Each of our operas is given a preamble from the composer, a part of the evening that was somewhat uneven, given that at least one of these was a witty performance, another a charming talk resembling stand-up comedy. But in fairness this is experimental, the preambles representing something introductory. I hope I don’t seem like a churl for wishing that the same degree of commitment and rigour had been shown by all four.
Road Trip was the beginning of something that could be much more substantial. As with the output of the Tapestry Opera libretto laboratory, your mileage may vary, as some of these pieces seem more finished, while others represent the beginning of something that could eventually bear fruit, especially after more workshopping.
The title and description had me cringing as I read about it in the program, as I wondered how My Mouth On Your Heart could possibly work, especially given this synopsis:
Liam travels to the side of the highway where his girlfriend, Anna, died when a drunk driver smashed into her car. Anna’s pointless death has left Liam in anguish. Standing alone on the highway, clutching a flower, he finds himself travelling back and forth between Life and Death, trying to make a decision about where to go with his own grief.

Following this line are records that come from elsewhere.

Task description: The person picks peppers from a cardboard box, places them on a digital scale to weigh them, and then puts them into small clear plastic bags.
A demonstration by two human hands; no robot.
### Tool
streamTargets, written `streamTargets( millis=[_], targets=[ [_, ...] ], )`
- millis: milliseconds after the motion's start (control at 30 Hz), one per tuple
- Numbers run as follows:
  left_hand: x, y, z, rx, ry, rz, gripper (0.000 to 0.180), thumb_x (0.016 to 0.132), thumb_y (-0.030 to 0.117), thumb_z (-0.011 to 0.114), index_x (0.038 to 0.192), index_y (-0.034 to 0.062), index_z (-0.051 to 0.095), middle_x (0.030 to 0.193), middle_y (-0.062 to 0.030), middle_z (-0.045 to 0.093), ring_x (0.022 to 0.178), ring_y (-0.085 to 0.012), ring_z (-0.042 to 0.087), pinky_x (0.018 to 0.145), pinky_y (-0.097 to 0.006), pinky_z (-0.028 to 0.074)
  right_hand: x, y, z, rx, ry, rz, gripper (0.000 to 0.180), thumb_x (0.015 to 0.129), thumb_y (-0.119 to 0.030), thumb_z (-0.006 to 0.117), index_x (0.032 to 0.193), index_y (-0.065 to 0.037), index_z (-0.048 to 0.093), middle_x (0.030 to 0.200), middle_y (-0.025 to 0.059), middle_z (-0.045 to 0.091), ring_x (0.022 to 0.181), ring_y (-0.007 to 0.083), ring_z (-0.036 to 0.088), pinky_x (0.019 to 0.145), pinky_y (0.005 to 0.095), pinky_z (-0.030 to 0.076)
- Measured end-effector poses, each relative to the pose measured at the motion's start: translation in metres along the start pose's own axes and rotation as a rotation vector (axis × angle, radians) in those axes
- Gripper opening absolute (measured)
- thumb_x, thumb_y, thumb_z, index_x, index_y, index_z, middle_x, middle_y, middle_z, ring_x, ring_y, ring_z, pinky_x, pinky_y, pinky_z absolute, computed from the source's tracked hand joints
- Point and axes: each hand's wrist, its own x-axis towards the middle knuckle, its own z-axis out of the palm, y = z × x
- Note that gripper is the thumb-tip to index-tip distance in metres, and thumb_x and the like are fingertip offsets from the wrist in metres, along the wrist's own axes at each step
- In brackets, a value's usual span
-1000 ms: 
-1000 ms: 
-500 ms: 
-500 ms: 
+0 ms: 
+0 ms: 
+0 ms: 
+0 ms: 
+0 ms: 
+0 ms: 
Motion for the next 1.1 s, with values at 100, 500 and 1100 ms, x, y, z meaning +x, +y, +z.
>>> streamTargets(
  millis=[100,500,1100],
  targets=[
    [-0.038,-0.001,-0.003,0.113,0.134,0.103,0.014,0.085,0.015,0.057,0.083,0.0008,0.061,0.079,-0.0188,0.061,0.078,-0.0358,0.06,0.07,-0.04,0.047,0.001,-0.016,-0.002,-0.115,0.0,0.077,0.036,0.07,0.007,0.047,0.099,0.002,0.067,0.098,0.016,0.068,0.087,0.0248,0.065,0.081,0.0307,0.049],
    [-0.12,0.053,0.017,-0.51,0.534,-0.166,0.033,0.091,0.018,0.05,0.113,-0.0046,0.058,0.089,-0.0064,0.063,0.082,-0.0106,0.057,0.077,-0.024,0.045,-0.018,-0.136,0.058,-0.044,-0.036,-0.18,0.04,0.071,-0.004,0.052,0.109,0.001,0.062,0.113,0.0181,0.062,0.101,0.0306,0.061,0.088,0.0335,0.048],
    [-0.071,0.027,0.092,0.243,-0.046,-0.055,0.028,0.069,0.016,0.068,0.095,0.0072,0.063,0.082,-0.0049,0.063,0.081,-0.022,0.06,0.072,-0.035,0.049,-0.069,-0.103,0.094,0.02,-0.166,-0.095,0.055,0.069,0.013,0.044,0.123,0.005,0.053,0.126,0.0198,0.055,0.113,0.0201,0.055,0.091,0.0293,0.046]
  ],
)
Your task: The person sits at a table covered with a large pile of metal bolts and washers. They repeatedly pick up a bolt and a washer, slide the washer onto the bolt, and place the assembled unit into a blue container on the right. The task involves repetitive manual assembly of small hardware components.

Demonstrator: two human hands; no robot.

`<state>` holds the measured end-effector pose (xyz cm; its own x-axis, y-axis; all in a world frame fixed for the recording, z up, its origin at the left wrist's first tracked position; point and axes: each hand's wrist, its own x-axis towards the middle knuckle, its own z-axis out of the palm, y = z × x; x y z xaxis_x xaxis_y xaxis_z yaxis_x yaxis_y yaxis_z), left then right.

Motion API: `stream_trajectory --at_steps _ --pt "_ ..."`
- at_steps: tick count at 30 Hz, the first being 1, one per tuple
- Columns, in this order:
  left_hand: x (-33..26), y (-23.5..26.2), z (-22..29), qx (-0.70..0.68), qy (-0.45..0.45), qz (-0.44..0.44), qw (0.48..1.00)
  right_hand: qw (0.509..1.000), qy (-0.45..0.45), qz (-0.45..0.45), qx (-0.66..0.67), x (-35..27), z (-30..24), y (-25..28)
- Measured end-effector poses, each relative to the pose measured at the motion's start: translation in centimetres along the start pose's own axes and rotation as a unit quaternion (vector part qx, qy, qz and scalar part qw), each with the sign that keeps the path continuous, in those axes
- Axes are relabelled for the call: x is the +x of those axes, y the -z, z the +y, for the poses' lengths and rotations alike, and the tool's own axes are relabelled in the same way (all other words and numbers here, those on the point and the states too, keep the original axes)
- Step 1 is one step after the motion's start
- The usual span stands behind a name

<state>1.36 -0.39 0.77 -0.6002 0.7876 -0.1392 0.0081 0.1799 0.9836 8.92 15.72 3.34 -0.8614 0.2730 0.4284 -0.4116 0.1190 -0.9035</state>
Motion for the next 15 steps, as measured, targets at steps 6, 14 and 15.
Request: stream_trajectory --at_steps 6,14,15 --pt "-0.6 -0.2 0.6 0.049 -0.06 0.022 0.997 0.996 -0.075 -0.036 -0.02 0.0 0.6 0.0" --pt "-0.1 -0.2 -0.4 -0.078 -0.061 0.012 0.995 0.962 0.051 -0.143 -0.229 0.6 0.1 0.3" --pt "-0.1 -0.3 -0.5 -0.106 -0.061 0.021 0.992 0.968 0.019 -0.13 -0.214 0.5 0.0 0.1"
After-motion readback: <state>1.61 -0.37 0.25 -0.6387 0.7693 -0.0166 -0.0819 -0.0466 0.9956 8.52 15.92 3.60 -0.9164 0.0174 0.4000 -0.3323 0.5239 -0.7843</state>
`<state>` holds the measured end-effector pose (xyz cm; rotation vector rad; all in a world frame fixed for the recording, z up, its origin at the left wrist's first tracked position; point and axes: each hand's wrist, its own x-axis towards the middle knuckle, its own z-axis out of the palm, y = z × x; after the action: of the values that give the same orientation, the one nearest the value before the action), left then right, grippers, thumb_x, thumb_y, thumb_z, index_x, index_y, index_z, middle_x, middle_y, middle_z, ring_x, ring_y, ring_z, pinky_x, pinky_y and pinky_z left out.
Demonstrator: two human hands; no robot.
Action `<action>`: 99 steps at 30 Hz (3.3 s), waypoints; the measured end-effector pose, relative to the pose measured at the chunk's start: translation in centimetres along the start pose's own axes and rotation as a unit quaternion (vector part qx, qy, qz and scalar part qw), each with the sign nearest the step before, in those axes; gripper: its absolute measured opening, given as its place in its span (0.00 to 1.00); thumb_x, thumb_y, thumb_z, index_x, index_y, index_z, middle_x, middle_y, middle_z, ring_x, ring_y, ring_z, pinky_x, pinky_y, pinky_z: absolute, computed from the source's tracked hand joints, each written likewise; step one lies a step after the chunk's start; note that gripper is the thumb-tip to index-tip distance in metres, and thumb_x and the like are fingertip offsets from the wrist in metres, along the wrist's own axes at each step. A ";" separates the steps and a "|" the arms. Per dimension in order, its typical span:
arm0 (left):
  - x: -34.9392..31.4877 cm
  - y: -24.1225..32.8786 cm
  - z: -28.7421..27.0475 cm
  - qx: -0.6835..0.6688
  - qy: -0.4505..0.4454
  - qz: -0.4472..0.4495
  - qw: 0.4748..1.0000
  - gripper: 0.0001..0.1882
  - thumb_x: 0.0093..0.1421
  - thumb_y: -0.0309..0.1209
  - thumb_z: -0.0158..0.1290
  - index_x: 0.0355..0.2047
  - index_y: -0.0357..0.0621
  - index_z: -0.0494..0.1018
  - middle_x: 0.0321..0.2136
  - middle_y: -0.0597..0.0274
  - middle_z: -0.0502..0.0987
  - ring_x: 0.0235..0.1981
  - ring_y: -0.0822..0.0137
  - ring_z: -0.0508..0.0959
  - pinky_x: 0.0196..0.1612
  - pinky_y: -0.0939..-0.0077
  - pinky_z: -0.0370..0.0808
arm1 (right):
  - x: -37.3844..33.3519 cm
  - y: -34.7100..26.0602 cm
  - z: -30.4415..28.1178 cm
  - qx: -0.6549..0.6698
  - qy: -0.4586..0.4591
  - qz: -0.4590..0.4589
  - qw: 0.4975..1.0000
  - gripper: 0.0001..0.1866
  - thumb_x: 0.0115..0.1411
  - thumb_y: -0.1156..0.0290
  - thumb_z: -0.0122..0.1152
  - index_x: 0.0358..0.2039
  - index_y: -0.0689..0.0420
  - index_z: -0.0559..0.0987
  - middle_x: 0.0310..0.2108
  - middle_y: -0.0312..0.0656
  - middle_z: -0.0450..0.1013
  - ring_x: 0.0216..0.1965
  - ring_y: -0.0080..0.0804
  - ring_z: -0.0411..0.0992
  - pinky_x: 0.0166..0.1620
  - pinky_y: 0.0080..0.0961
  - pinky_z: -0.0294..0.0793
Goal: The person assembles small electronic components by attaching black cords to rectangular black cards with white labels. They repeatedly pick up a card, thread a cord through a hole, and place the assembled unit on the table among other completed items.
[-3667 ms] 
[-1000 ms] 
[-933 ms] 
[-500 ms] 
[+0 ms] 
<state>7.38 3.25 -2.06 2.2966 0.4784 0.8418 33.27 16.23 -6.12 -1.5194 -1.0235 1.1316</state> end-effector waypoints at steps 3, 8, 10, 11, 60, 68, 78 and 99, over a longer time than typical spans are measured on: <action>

I was won over, as this turned out to be the highlight of my evening, the score, libretto & especially the performances, breaking down my resistance. Enns, Maltais (as the death-figure) and Koniuk (the life-figure) engage in a spectacularly passionate bit of singing. This is surely the most operatic part of the program, where we justify the process. For the other three, charming as they are in places, I’m not persuaded that those pieces really needed to be set to music, that the music is an essential element. In this case –where the subject is daunting to any actor let alone to a composer—August Murphy-King’s composition justifies the effort, and redeems everything else in the evening. We’re into a completely irrational realm of passion, where it doesn’t matter that one occasionally couldn’t hear a word, when the music was so sublimely articulate. The concluding lines of the opera utter the title, something that’s redeemed both by the way it’s composed & the manner in which it’s sung by Chris Enns, who usually does the heavy-lifting for BOP on the dramatic side.

L-R Larissa Koniuk, Chris Enns and Marjorie Maltais (photo: Dahlia Katz)
The final work followed the BOP practice of ending on a lighter note, this time the comedy of Waterfront, a fun bit of science-fiction fluff in an operatic vein. Geoffrey Sirett was again defying audience members to keep a straight face (I couldn’t manage it), alongside Koniuk and Maltais.